The New York Times had an excellent article last week ("The Music-Copyright Enforcers" by John Bowe) (hat tip: Miri Frankel at The 1709 Blog) which explores the task and challenges facing performing rights organizations (the entities, such as SOCAN (in Canada), ASCAP and BMI (in the US)) which license the public performance of musical compositions.
During her five years with BMI — on trips to Texas, Ohio, Florida, Washington — Baker has learned a lot: managers of adult clubs tend to be polite. People who run coffee shops tend to be difficult. Skating rinks are a pain – they have the longest outgoing messages in the world. Casinos owned by Indian tribes are tough. Every decision goes to the tribal council, and it can take forever.

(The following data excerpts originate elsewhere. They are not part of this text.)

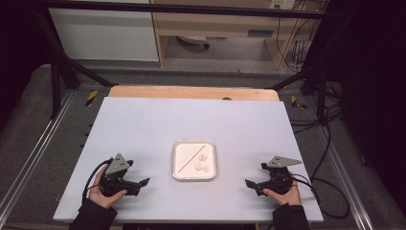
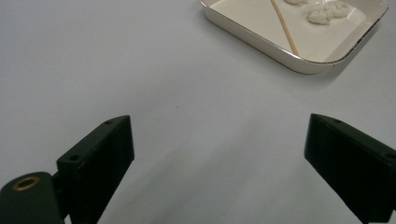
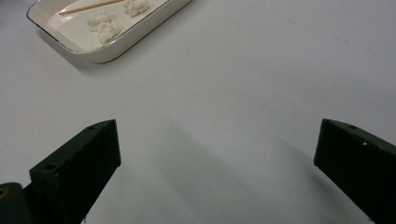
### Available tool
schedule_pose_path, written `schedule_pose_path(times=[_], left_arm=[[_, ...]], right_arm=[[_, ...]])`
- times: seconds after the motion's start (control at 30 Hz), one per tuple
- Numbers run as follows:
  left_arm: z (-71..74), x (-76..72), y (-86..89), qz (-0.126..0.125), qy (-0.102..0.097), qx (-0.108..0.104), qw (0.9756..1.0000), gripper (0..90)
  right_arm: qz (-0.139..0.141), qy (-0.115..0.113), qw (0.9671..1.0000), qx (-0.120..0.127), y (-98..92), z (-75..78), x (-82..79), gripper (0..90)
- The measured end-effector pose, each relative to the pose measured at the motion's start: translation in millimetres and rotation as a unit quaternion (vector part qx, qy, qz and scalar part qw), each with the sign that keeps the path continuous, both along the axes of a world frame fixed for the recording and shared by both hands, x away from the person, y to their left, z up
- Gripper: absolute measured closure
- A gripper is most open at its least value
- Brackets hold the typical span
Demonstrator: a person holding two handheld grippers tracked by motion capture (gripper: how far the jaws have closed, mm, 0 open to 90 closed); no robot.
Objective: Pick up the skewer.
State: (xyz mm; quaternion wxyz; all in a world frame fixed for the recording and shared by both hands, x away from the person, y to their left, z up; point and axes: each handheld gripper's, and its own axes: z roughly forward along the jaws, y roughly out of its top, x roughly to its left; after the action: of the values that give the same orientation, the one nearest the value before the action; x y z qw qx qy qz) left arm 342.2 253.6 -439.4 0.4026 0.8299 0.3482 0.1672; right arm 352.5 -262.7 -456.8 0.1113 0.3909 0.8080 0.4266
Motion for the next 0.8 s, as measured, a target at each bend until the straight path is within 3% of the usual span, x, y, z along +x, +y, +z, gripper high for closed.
schedule_pose_path(times=[0.4,0.8], left_arm=[[-2.3,0.0,2.0,0.001,0.007,0.003,1.0000,8.2],[7.0,-0.2,-3.9,0.000,0.005,0.008,1.0000,8.7]], right_arm=[[0.000,-0.001,1.0000,0.000,-0.3,0.3,-0.2,1.1],[0.001,0.001,1.0000,-0.003,0.0,-0.1,-0.2,1.0]])
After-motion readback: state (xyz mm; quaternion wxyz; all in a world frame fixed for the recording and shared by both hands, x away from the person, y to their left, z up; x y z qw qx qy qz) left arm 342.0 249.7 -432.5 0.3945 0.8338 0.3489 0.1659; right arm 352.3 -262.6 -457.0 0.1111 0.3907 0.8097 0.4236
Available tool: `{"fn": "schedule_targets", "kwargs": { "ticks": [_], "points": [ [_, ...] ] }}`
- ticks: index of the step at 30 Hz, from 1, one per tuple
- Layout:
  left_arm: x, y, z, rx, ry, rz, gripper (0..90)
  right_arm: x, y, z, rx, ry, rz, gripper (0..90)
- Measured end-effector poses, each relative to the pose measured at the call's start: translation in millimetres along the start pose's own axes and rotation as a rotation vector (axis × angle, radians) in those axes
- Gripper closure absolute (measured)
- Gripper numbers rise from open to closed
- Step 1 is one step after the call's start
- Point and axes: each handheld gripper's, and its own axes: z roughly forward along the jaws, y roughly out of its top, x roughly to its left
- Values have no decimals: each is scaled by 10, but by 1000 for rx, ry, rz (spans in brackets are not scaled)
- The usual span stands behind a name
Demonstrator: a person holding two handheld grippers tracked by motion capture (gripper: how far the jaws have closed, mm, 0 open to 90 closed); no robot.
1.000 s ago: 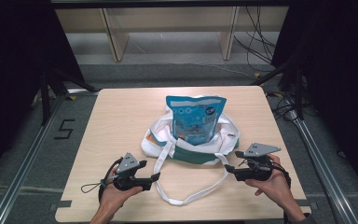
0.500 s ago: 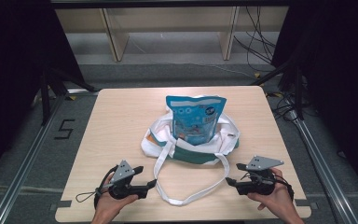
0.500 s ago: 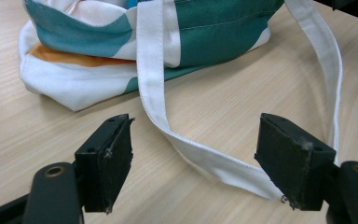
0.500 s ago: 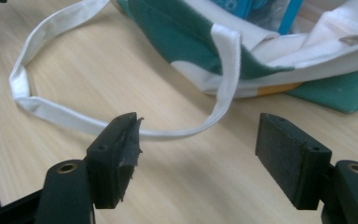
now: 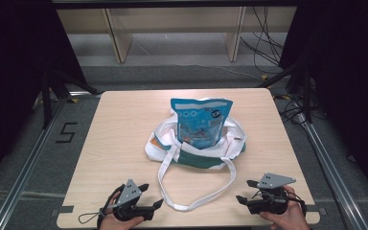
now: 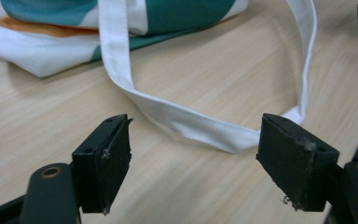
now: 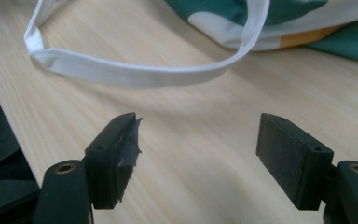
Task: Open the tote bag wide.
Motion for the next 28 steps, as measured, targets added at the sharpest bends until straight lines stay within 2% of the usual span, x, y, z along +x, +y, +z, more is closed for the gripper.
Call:
{"fn": "schedule_targets", "kwargs": {
  "ticks": [1, 2, 3, 4, 7, 8, 9, 10, 15, 16, 17, 19, 20, 23, 24, 25, 26, 28],
  "points": [
    [0, 0, 0, 0, 0, 0, 249, 0, 0, 0, 0, 0, 0, 305],
    [-25, -16, -17, 27, 7, 22, 249, 20, -41, -2, 10, 4, -4, 305],
    [-25, -16, -17, 27, 7, 22, 247, 26, -54, -3, 17, 4, -9, 305],
    [-42, -22, -7, 7, -7, 10, 247, 26, -54, -3, 17, 4, -9, 305],
    [-71, -24, 3, 5, -11, 1, 230, 29, -75, -14, 5, 1, -18, 305],
    [-46, -14, 3, 18, -8, 51, 229, 34, -72, -15, 10, 3, -11, 306],
    [-46, -14, 3, 18, -8, 51, 229, 34, -72, -15, 10, 3, -11, 306],
    [-57, -16, 5, 17, -4, 21, 227, 30, -72, -11, 13, 1, -10, 306],
    [-47, -11, 9, 11, 0, 17, 225, 31, -65, 0, 19, 16, -26, 306],
    [-19, -2, -2, 36, 6, 65, 225, 53, -69, 1, 16, 6, -10, 306],
    [-45, -5, 13, 17, -1, 40, 225, 35, -67, 6, 14, 6, -30, 307],
    [-41, -10, 19, 19, -5, 43, 225, 32, -67, 6, 14, 6, -33, 306],
    [-53, -12, 26, 21, -4, 30, 225, 27, -64, 1, 15, 4, -33, 306],
    [-51, -12, 24, 28, -2, 28, 224, 22, -63, 1, 17, 7, -35, 306],
    [-43, -11, 17, 24, 1, 37, 225, 26, -65, 2, 14, -1, -29, 307],
    [-29, -5, 2, 45, 11, 53, 225, 26, -64, 5, 13, 0, -31, 307],
    [-39, -7, 9, 34, 7, 31, 225, 27, -64, 6, 14, 4, -29, 307],
    [-30, -6, 11, 37, 8, 33, 225, 26, -64, 5, 13, 3, -32, 307]
  ]
}}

Arts and crafts festivals, forget it; creative types never have any money. (“You’d think they’d get it,” Baker said, “But . . . .” She waved her hand.) The most important rule of the road, however, is never — Baker looked me in the eye — eat in the venue, even if they invite you. Because God only knows what they might put in your food.
... Once contacted by BMI, owners are given a worksheet. Does their venue use a radio, CD players, karaoke machine? Do they feature live music? If so, how often? How many people can the venue legally hold? For smaller businesses with low capacity that don’t make much use of music, a license may be as little as $300 a year. For really big operators, the cost might be as much as $9,000 per location per year, the maximum BMI is permitted to charge a single customer. (The fees are distributed to artists based on what BMI calls “an appropriate surrogate” — local radio or TV — that reflects a sampling of bars and restaurants in the area.)
... The excuses fell like rain. On the road, Baker’s client-management software offers her a list of common excuses — 24 in all — to keep track of what she’s told. But in the end, she knows it’s a game, a game she’s going to win. Because after all the phone calls, letters and visits, she possesses a secret weapon: the law. Whether or not a music user believes copyright infringement is a big deal, violators face fines of anywhere from $750 to $150,000 per song. If after several years, a violator refuses to back down, Baker ups the ante and sends what is known in-house as “the Larry Stevens letter,” named after one of Baker’s bosses, informing them that their case is being referred to BMI’s lawyers. Most but not all cases are settled out of court. That’s because in 51 years, BMI has never lost a single case it has tried.
The article is rich in that same sort of revealing background information and on-the-ground reporting, and is a treasure for anyone who's interested in how this area of the music industry functions.
As MIri Frankel's post on the article describes, PROs face (and have always faced) a reluctance on the part of some commercial music users to pay license fees for such uses - but that's nothing particularly unique, since many people would, in most cases, prefer to get something for nothing, as aptly illustrated by James Gannon in his post Independent PC Game Developers Experiment With TPM-Free Releases:
Some independent game producers have taken a different path. In order to provide their customers with a hassle-free experience, the independent makers of the World of Goo and Machinarium games each (separately) released their game free of any TPM – whether devices controlling access to the game or controlling the ability of the game to be copied. Unfortunately, these developers found very little success with thier “respect the consumer” strategies.
After the great World of Goo had been released for a few months, the developers reported that the piracy rate for the title was somewhere near 90%...
I still think that one of the best (and most concise) pieces on the challenges arising at the interface of, among other things, digital technology, "free" culture and basic economics is Andrew Potter's February 2008 article "No one likes to pay for music—or much else"; as Potter observes:
If you’re trying to square the notion of free culture with how the economy works, a handy rule of thumb is this: in the end, the consumer pays for everything. So when it comes to seemingly free media like radio and television, they are funded for the most part by commercial advertising, which is in turn paid for at the cash register by consumers. ... In the end, you get the culture you pay for, which is why the motto that everyone involved should be rallying around is “Free Lunch.” As in, there’s no such thing as a.